**Exercise description**. Wherever the word "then" occurs in the lines below, copy the whole line.

########################################

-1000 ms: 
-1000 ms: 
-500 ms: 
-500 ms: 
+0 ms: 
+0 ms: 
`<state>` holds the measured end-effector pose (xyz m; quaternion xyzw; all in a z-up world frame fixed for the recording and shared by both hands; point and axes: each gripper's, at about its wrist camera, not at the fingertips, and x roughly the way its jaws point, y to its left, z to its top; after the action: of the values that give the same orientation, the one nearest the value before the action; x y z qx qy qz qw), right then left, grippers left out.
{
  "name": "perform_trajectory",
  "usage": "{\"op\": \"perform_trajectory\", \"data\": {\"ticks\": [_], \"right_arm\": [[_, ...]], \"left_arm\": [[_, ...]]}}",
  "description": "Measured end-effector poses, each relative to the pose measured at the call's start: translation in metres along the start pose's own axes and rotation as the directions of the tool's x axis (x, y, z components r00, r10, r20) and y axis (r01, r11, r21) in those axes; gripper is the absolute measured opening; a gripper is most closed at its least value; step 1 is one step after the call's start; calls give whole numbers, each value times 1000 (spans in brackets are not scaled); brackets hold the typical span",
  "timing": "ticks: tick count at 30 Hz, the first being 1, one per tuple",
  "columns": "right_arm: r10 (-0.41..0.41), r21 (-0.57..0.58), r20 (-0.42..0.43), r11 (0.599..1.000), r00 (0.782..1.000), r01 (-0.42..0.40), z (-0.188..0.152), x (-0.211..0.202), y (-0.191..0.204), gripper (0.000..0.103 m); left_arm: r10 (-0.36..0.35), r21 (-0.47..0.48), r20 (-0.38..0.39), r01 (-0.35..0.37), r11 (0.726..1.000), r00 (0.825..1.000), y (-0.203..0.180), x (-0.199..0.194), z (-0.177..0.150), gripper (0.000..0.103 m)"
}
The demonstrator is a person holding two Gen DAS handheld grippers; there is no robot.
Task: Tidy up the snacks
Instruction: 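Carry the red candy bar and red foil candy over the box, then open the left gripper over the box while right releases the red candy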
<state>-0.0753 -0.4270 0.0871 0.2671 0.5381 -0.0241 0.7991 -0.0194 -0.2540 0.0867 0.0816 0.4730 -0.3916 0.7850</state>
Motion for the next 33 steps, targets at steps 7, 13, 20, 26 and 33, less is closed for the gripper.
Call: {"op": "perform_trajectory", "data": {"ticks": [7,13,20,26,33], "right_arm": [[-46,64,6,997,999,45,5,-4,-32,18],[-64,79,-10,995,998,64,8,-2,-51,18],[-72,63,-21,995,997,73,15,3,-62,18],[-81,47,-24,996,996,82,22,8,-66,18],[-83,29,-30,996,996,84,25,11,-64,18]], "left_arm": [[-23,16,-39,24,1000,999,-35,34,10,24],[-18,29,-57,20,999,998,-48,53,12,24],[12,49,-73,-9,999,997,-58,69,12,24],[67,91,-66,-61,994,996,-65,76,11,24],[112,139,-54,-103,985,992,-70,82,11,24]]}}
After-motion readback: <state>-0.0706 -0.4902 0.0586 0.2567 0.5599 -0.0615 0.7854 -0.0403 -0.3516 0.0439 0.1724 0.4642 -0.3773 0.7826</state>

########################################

**Task response**.
`<state>` holds the measured end-effector pose (xyz m; quaternion xyzw; all in a z-up world frame fixed for the recording and shared by both hands; point and axes: each gripper's, at about its wrist camera, not at the fingertips, and x roughly the way its jaws point, y to its left, z to its top; after the action: of the values that give the same orientation, the one nearest the value before the action; x y z qx qy qz qw), right then left, grippers left out.
Instruction: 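Carry the red candy bar and red foil candy over the box, then open the left gripper over the box while right releases the red candy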

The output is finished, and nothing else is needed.